The Hampton Downs round of the 2016 season hosted the inaugural Trans-Tasman Woman's Challenge. Charlotte Poynting was chosen to represent Team Australian up against Alyssa Clapperton representing Team New Zealand. In Race 3 Poynting who started 9th on the grid, raced through the field to win by 2.5 seconds, becoming the first ever woman to win a race in the Aussie Racing Cars category.

Two time Series winner James Duckworth is the only driver since Mike Russell to win consecutive Drivers championships.

Cars

The Aussie Racing Car combines current racing technology and performance in a one-design class where all cars are mechanically identical with strict rules in place to maintain that position. Various body styles are permitted. Originally only 1940 Ford Coupé and Holden FJ body styles were available, with Ford AU Falcon and Holden VY Commodore styles which replicate V8 Supercars later made available.
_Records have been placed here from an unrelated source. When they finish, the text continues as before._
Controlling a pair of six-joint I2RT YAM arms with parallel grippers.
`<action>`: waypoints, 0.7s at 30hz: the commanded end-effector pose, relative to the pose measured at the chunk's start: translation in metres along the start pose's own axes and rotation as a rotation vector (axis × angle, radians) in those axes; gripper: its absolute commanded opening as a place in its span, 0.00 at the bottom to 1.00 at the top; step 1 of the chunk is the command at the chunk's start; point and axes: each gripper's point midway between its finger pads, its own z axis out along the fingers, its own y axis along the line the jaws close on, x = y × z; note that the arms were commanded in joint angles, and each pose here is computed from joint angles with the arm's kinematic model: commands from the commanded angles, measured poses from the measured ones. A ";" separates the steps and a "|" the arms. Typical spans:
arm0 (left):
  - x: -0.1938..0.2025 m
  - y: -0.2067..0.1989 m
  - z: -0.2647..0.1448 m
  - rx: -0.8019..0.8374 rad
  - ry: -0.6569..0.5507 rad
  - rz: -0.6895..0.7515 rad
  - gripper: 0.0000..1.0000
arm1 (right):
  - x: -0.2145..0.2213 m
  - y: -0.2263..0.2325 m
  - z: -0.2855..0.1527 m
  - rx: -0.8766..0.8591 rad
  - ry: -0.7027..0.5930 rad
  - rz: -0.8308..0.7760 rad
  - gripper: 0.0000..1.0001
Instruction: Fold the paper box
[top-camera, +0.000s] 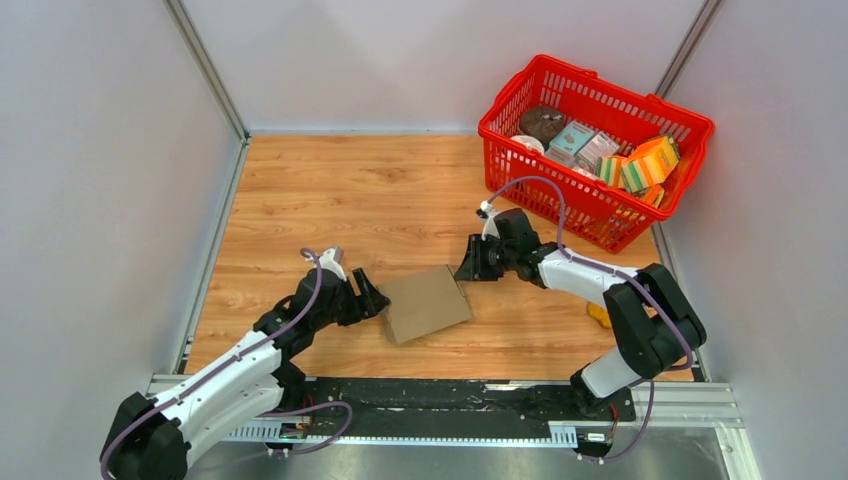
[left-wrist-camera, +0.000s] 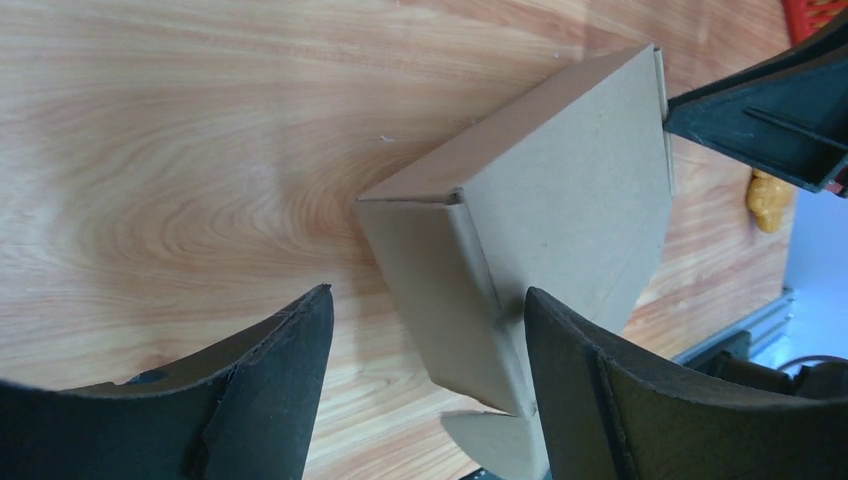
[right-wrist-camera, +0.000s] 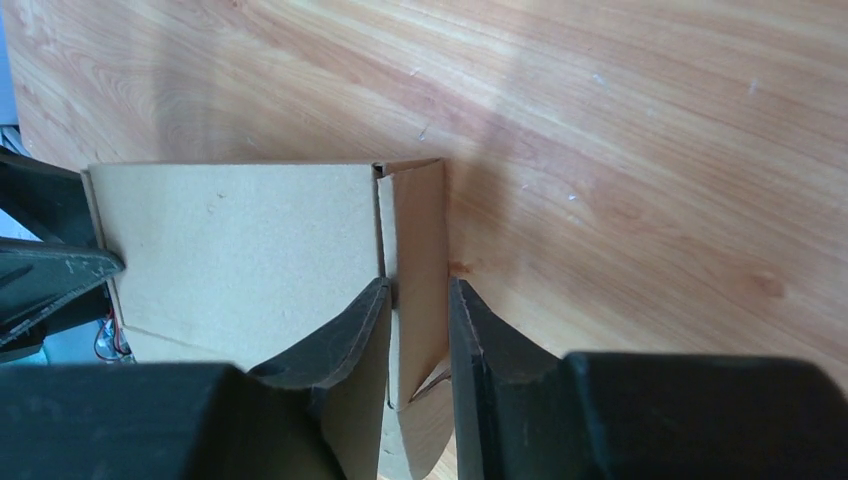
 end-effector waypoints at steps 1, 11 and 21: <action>-0.004 -0.024 0.004 0.125 -0.015 -0.067 0.78 | -0.001 -0.016 0.001 0.013 -0.026 0.025 0.29; 0.000 -0.041 0.016 0.227 0.008 -0.152 0.79 | 0.005 -0.020 0.007 -0.004 -0.004 0.070 0.29; 0.000 -0.048 0.022 0.269 0.008 -0.254 0.77 | 0.000 -0.021 0.012 -0.014 -0.025 0.079 0.29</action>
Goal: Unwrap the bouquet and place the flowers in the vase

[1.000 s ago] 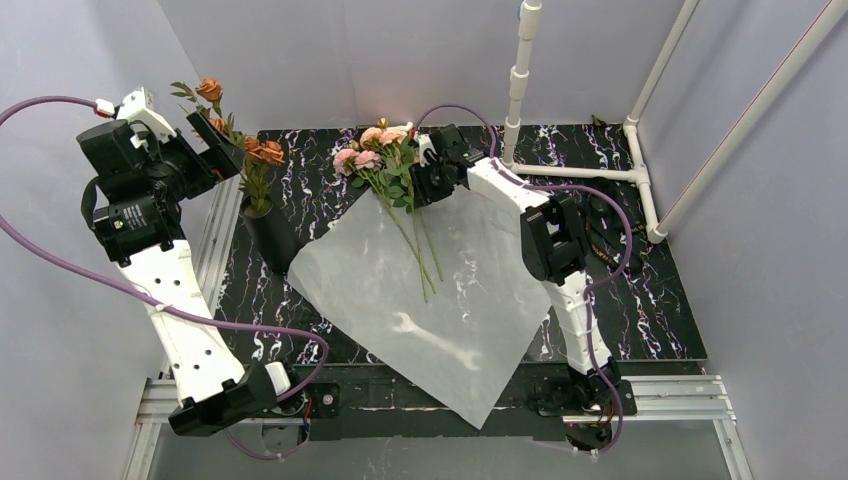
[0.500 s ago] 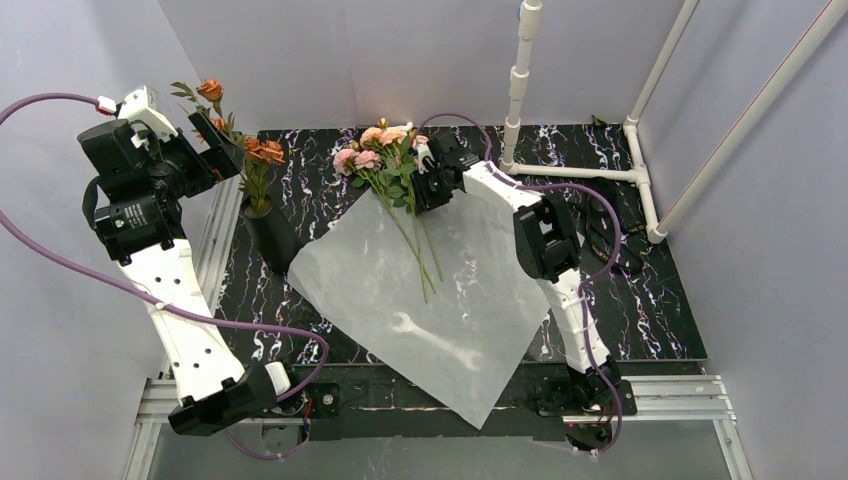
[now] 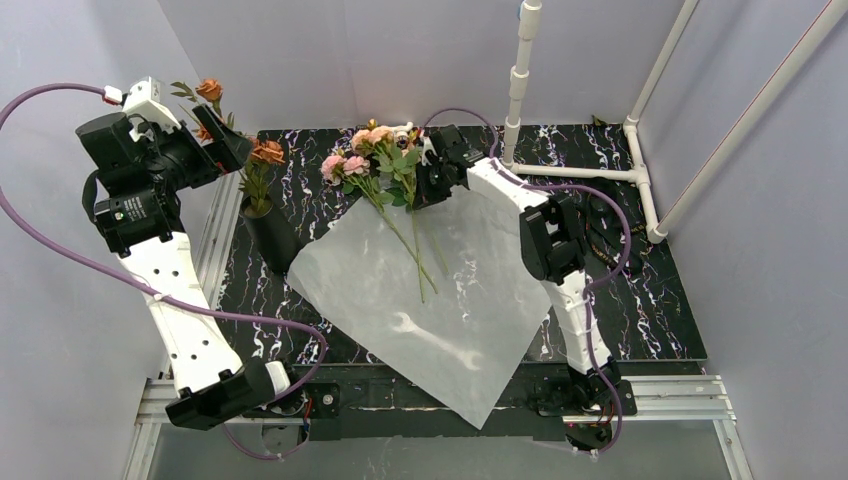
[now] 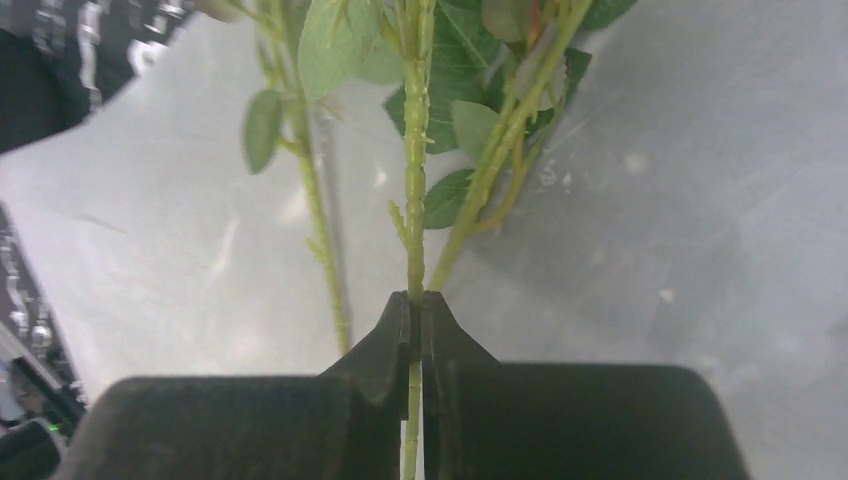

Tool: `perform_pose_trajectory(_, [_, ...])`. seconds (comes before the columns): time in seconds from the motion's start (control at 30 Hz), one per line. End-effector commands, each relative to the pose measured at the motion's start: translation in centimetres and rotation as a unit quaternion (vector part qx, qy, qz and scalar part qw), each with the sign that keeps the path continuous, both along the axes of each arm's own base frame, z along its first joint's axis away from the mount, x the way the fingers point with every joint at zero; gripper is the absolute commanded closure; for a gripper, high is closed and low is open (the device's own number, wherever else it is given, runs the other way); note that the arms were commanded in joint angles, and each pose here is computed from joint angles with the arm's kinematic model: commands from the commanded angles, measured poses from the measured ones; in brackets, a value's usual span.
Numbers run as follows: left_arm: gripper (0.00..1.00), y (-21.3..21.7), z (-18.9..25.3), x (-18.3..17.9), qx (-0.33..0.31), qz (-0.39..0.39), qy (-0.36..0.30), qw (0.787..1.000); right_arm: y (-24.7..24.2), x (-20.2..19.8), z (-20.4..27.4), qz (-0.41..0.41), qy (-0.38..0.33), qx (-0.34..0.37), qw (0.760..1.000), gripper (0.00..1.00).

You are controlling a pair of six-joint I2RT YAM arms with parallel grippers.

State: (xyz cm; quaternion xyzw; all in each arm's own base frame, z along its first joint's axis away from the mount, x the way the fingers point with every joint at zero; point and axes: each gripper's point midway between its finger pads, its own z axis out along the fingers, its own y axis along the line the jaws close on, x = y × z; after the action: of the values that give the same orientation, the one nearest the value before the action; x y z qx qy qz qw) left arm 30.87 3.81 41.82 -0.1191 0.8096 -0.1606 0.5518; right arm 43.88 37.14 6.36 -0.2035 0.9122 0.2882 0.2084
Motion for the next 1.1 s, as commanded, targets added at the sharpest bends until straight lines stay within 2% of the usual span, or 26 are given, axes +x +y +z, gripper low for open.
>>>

A Toyota Aurion body shape was launched in 2008, followed by a Holden Cruze in 2012 and a Mercedes-Benz inspired "Euro GT" in 2013. Nissan Altima, Ford Mustang, and Chevrolet Camaro were added in 2014. Hyundai Elantra debuted during the 2015 series.
 
Cars are constructed on a purpose built  steel tubular space frame chassis with integral roll cage construction designed and approved to stringent engineering specifications. The lightweight composite body is a designed caricature of its full size counterpart featuring opening doors, boot and lift off front section. Powered by a 1.3 litre  twin cam 16 valve engine sourced second-hand from used Yamaha FJR1300 motorcycles that revs to 11500 rpm. The 515 kg all up weight provides a high power-to-weight ratio that allows the car to reach speeds in excess of 200 km/h. Lap times achieved at Oran Park Raceway are within six seconds of a V8 Supercar.  They feature fully adjustable suspension geometry, performance brakes and controlled competition tyres that produce high grip levels. All cars are hand built in the ARC facility and supplied ready to race.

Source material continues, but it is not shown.